If you have been out and about in our current dating world, you know how challenging it can be. Once in a while, a nice guy comes along. This happened to me in August of 2016. I met him in at a daytime music event and wound up spending the rest of the day together. He was a few years older than me and had a son my son's age. He seemed to be doing well for himself and just a genuine guy. When I asked him what he did for a living, he paused and then said he was a city police officer.
Before I go any further, let me just say that I grew up with a stepfather who was also a police officer. I support our men in blue! I have a lot of respect for them actually. However, my stepfather was a piece of work. I will just leave it at that. He is no longer my stepfather, actually, he is now passed.
Now that I shared that little disclosure, I have to admit that whenever I meet guys who tell me they are police and I think of the potential of dating him, I get a little uneasy. There are many reasons why but probably the dangers of the job scare me off the most. However, this guy was laid back and easy to talk to. We went on several dates but I just wasn't feeling it. It was more because of me and not him. I was starting up my business, taking care of my son, and preferred to spend any free time that I had doing other things than dating. After a few dates, I told him that I was just too busy. He was actually upset about this. Not in a bad way. Just genuinely disappointed. I often questioned whether or not I gave him enough of a chance. I wanted to be attracted to him. I wanted to want to keep dating him. I didn't.

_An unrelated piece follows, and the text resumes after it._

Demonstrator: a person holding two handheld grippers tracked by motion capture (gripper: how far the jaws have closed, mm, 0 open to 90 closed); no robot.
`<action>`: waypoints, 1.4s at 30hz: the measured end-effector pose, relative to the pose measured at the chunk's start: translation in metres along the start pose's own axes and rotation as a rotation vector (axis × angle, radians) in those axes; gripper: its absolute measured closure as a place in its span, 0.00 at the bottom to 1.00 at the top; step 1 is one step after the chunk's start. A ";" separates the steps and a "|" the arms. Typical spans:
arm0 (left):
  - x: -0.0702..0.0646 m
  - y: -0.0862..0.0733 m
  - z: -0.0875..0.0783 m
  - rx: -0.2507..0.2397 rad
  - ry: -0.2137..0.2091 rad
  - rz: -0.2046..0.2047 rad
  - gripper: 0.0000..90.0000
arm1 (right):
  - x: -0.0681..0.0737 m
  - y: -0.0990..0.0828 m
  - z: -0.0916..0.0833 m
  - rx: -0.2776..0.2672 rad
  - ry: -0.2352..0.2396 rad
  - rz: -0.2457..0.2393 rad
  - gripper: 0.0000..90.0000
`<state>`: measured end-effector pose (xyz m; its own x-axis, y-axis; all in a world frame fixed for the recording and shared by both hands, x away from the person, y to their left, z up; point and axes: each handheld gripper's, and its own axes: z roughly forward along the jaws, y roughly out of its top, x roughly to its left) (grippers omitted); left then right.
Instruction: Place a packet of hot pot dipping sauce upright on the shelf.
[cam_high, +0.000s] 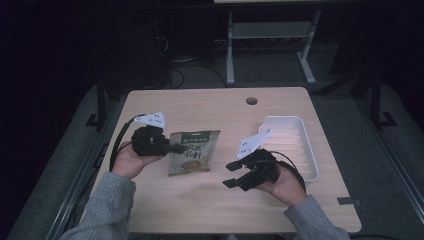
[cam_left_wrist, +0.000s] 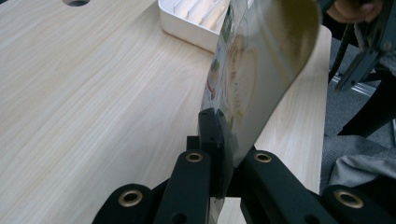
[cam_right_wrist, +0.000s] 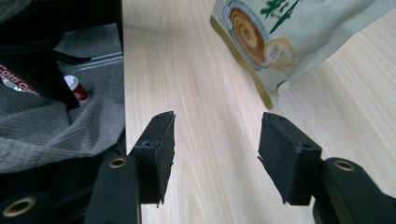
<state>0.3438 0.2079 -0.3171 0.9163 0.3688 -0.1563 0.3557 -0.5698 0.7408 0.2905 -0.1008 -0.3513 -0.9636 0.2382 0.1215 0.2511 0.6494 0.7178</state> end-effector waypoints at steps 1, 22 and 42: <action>0.000 0.000 0.000 0.000 0.000 0.000 1.00 | 0.000 0.000 0.000 0.000 0.000 0.000 0.50; 0.019 0.047 0.019 -0.033 -0.042 0.012 1.00 | 0.013 -0.033 0.030 0.080 -0.036 0.004 0.45; 0.022 0.103 0.048 -0.022 -0.086 0.072 1.00 | 0.019 -0.048 0.043 0.104 -0.039 0.002 0.40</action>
<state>0.4091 0.1218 -0.2759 0.9521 0.2624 -0.1568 0.2850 -0.5763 0.7659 0.2639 -0.0964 -0.4132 -0.9593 0.2662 0.0947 0.2632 0.7199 0.6422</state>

Skipping ahead to January 2017, I remember waking on New Years Day. I was tired of being single. I was feeling lonely and I didn't want to go another year without finding someone great. I started thinking of the police officer I met back in August. I questioned whether I did the right thing and considered reaching out to him. However, I really didn't want to waste his time if I just wasn't sure so I never contacted him.

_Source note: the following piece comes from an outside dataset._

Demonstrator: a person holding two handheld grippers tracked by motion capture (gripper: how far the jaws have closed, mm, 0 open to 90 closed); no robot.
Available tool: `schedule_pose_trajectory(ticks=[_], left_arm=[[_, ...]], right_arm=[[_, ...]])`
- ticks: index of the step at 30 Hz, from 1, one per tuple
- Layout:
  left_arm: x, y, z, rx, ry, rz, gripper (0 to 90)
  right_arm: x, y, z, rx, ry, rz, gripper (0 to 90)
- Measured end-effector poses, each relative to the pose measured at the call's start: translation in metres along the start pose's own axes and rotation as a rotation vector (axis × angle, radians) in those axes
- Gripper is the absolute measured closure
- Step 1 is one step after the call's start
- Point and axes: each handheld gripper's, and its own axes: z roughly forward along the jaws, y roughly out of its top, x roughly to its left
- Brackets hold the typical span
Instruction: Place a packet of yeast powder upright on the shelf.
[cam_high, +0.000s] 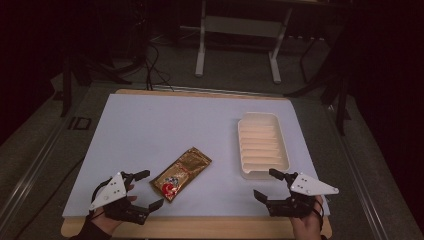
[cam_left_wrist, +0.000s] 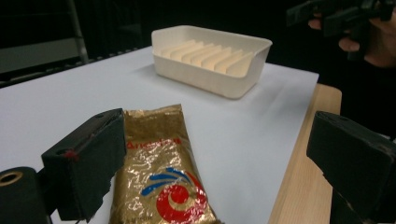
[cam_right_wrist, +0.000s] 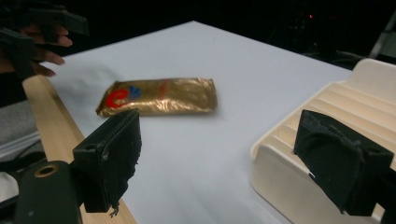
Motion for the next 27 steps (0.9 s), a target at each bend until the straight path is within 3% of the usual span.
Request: schedule_pose_trajectory(ticks=[5, 6, 7, 8, 11, 15, 17, 19, 23, 26, 27], left_arm=[[-0.004, 0.005, 0.000, -0.018, 0.001, -0.007, 5.6], [-0.004, 0.006, -0.001, -0.013, -0.003, -0.023, 5.5], [-0.004, 0.008, 0.000, 0.005, -0.012, -0.079, 5.5], [-0.004, 0.008, 0.000, 0.005, -0.012, -0.079, 4.1], [-0.006, 0.015, 0.000, 0.035, -0.035, -0.147, 2.9], [-0.008, 0.020, 0.001, 0.029, -0.011, -0.128, 1.8], [-0.008, 0.024, 0.001, 0.021, -0.053, -0.134, 1.5], [-0.008, 0.025, 0.002, 0.026, -0.053, -0.135, 1.5], [-0.010, 0.033, 0.008, 0.056, -0.064, -0.094, 1.5], [-0.011, 0.041, 0.012, 0.070, -0.082, -0.070, 1.5], [-0.011, 0.047, 0.014, 0.082, -0.077, -0.044, 1.5]], right_arm=[[0.002, 0.002, -0.001, 0.008, -0.017, -0.008, 14.6], [0.003, 0.002, -0.002, 0.009, -0.027, -0.014, 14.6], [0.003, 0.002, -0.002, 0.004, -0.034, -0.018, 14.5], [0.003, 0.002, -0.002, 0.004, -0.034, -0.018, 14.5], [0.005, 0.005, -0.004, -0.003, -0.040, -0.031, 12.2], [0.010, 0.007, -0.005, -0.008, -0.035, -0.052, 11.6], [0.012, 0.009, -0.005, -0.008, -0.027, -0.066, 11.6], [0.014, 0.009, -0.005, -0.008, -0.030, -0.074, 11.5], [0.019, 0.011, -0.005, -0.030, -0.009, -0.119, 11.4], [0.021, 0.013, -0.005, -0.035, -0.019, -0.130, 11.3], [0.021, 0.013, -0.005, -0.034, -0.012, -0.121, 11.3]])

Skipping ahead again to March 2017, I was sitting on my couch working and the news came on. I don't want to share the exact headline. This is now a high profile case currently happening (thus the thought for this post). I will just say that there was a group of police on a special task force who were indicted for a lot of corrupt things. I looked up at the TV and there he was. The police guy. I was beyond shocked. I couldn't believe it. No way...not him. No! I wouldn't believe it.
It is now 10 months since I heard the news and one by one, the guys on the force were coming forward and making plea deals. All but two of them have come forward. The other two, one being the one I dated, are now facing their days in court.

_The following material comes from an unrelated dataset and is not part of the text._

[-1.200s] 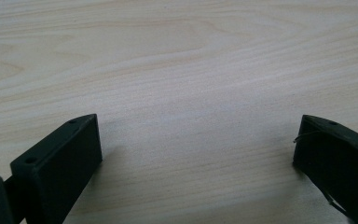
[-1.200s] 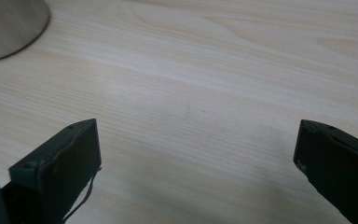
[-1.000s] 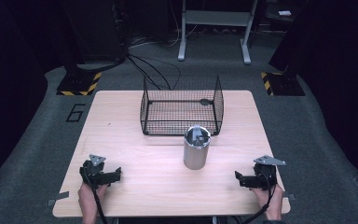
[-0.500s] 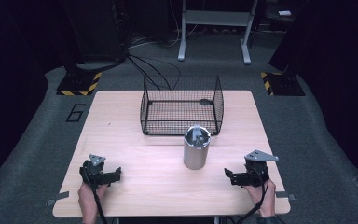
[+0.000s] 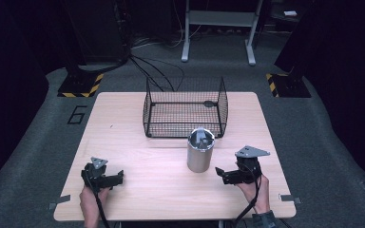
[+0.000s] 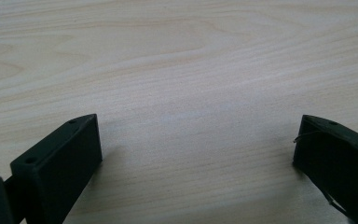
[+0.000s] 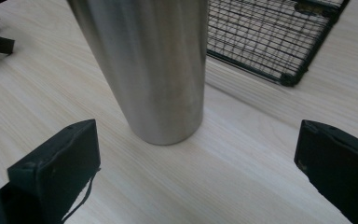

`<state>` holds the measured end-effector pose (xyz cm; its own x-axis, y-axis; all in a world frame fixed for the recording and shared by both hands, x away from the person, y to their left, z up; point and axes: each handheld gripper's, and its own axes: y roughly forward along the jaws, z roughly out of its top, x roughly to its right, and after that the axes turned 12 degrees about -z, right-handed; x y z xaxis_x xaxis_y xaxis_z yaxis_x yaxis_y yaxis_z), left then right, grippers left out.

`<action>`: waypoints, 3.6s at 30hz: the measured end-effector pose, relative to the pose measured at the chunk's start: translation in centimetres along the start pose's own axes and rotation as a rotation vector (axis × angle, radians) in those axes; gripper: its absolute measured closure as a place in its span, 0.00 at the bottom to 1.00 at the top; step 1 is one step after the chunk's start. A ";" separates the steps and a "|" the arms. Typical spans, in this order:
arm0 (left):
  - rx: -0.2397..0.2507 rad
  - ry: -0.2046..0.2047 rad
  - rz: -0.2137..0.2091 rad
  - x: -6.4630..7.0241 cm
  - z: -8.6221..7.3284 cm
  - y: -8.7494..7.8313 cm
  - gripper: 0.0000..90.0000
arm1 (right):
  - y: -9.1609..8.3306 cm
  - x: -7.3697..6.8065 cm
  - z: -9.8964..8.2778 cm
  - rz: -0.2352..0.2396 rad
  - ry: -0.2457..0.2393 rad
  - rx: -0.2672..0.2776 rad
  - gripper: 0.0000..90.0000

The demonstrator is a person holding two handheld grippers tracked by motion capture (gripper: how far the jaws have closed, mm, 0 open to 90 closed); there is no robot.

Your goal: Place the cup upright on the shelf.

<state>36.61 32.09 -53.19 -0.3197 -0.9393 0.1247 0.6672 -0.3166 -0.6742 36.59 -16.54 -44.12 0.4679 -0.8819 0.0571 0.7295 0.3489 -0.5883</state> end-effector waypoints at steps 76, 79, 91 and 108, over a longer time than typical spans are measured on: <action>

I got in touch with the police officers brother on Facebook to ask for his brothers address so that I could write to him. I wasn't sure what to say. I mean what do you say to someone you dated for a short time, haven't spoken to in a few months and is now sitting in jail? I decided to not write him. What kind of mother would try to keep in touch with someone who is being charged with some very serious matters? My guess is that most people would have thought "Wow, I really dodged a bullet...pun intended". I did think that myself as well. If I continued dating him, he would have suddenly been taken from my life and I probably would have been heart-broken. I now know that my decision was the best one and am grateful to have dodged the heartbreak.
The problem that I have is that I genuinely care about people. I have a very loving and soft heart and I couldn't stop thinking about him in jail so I eventually wrote to him. He was happy to hear from me but not in very good spirits. I couldn't blame him. We didn't talk about the pending charges. We mainly reminisced. We only exchanged a few letters. I was the last to write back in November and I haven't heard from him since. I have been following the news on his case. I don't know what will happen to him and there is still a part of me that doesn't believe everything I am hearing. Sometimes, we only want to remember our memories of a person and not the fact that they are not the person we thought they were.
If he gets out (which probably won't be too soon), I am guessing I will hear from him eventually. Going out on any more dates with him would not be smart. However, I can't say that I won't be here for him.
So there you have it. I dated a corrupt police officer who is now in a very high profile case. No matter what happens, I will remember him as the nice guy that he was. Lesson learned: good guy on the outside doesn't mean good guy on the inside.